François Gilbert, PDG d'Anges Québec, estime qu'il s'agit principalement d'une question de «timing». Selon lui, les joueurs du domaine du financement ont tendance à investir davantage certaines années, et moins d'autres années. En 2017, tout le monde semble être au sommet de son cycle en même temps. «Je suis dans le milieu depuis 30 ans et je n'ai jamais vu autant d'argent sortir de partout en même temps, dit-il. C'est un bon moment pour les entrepreneurs pour aller chercher du financement.»
Les chiffres de l'Association canadienne du capital de risque et d'investissement, par exemple, montrent que les investissements en capital de risque dans la province ont totalisé 207 M $ au premier trimestre de cette année, contre 136 M $ l'an dernier, 61 M $ en 2015 et 30 M $ en 2014.
Un autre facteur est la volonté politique actuelle de vouloir soutenir et développer des joueurs de calibre international et des leaders mondiaux. Cette situation résulte notamment du fait que les gouvernements désirent de plus en plus éviter que les entreprises prometteuses d'ici se fassent dérober par des firmes étrangères. Pour favoriser le développement international de celles-ci, et favoriser leur ascension vers la position de numéro un, deux, ou trois mondial, ils doivent donc s'assurer que les entreprises ont accès à un financement suffisant.
«Le Québec s'est donné une vision d'intervention pour atteindre cet objectif, et Lightspeed cadre très bien dans ce contexte», indique François Gilbert, qui sera conférencier avec Dax Dasilva, PDG et fondateur de Lightspeed, le 31 janvier à l'événement Financement PME, organisé par le Groupe Les Affaires.
Qu'en est-il des entreprises qui ont de la difficulté à se financer ? Selon lui, plusieurs sociétés n'obtiennent pas de financement parce qu'elles n'osent pas rêver, planifier et demander. Plusieurs entrepreneurs se disent, avant même d'avoir essayé, qu'ils seront incapables de lever 200 M $. Pourquoi demander ? Adopter une telle attitude, c'est toutefois faire erreur, croit M. Gilbert. Les leaders d'entreprises doivent être visionnaires et oser demander, parce que Lightspeed n'est pas anecdotique : la Caisse de dépôt veut investir plus agressivement dans les PME québécoises, et Investissement Québec se lance tranquillement dans des investissements plus importants pour réaliser la vision de Québec.

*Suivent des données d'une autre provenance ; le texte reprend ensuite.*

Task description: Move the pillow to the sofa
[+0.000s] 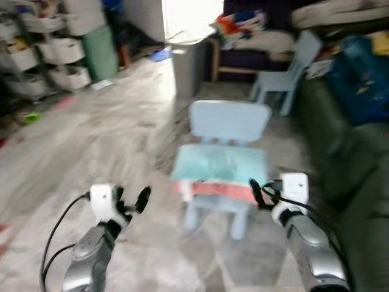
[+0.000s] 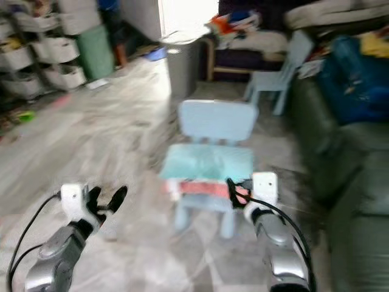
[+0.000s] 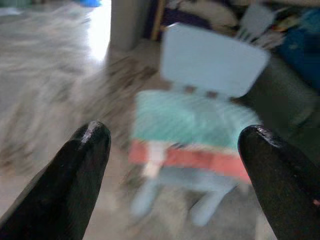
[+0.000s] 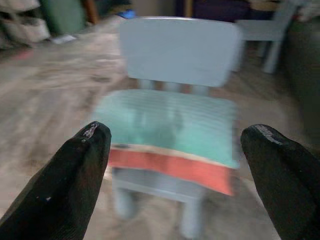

Cependant, pour maximiser les chances d'obtenir de gros sous, les entrepreneurs doivent avoir de gros projets. Ils doivent avoir des visées internationales. «Un joueur de capital de risque veut faire au moins dix fois sa mise, alors une entreprise qui touche de 200 M $ à 300 M $ doit pouvoir transformer cette somme en une valorisation de 3 G $», dit François Gilbert.
Un plan béton
Lightspeed prévoit bûcher dur d'ici deux ans, de sorte à être prête pour un lancement en Bourse à l'été 2019. Ses processus, compétences, et capacités à produire des rapports devront donc être comparables à ce qui est attendu d'une entreprise publique. Pour y arriver, la société estime qu'elle devra grandir aussi rapidement qu'elle a crû depuis deux ans, période durant laquelle son nombre de clients est passé de 25 000 à 50 000.
La recette secrète de Lightspeed pour mettre la main sur 207 M $ ? Dax Dasilva, le PDG et fondateur, attribue son succès à la capacité de son entreprise à développer un produit qui est en avance de deux ans sur le reste du marché. La rapide croissance internationale du fabricant de système de point de vente, qui était dans plus de 100 pays en moins de quelques années après sa fondation, contribue également à son succès. «En tant que PME, vous devez pouvoir montrer que vous êtes un joueur solide, c'est-à-dire que vous atteignez vos objectifs. Vous devez avoir des chiffres attrayants à montrer. Si c'est le cas, les investisseurs vont continuer de vous soutenir.» Lightspeed est l'exemple parfait : tous les investisseurs ayant participé à cette dernière ronde de financement - la Caisse de dépôt, Investissement Québec, iNovia Capital et la Silicon Valley Bank - avaient déjà confié de l'argent à l'entreprise.
Dax Dasilva conseille aussi aux startup et aux PME qui recherchent du financement d'élaborer un plan d'affaires robuste. Les avantages ? Celui-ci vous aidera à déterminer plus clairement ce que vous devriez faire ou pas, et quelles occasions vous devriez poursuivre. Avoir des objectifs concrets vous permettra par ailleurs de savoir si vous êtes toujours sur les rails, si vous avez atteint un bon product/market fit, et si la demande est là. «Plusieurs startup auraient avantage à avoir un bon plan d'affaires et un bon modèle de revenus, et à l'exécuter, conseille Dax Dasilva. C'est ça qui impressionne réellement les investisseurs. Les idées seules ne sont preuves de rien.»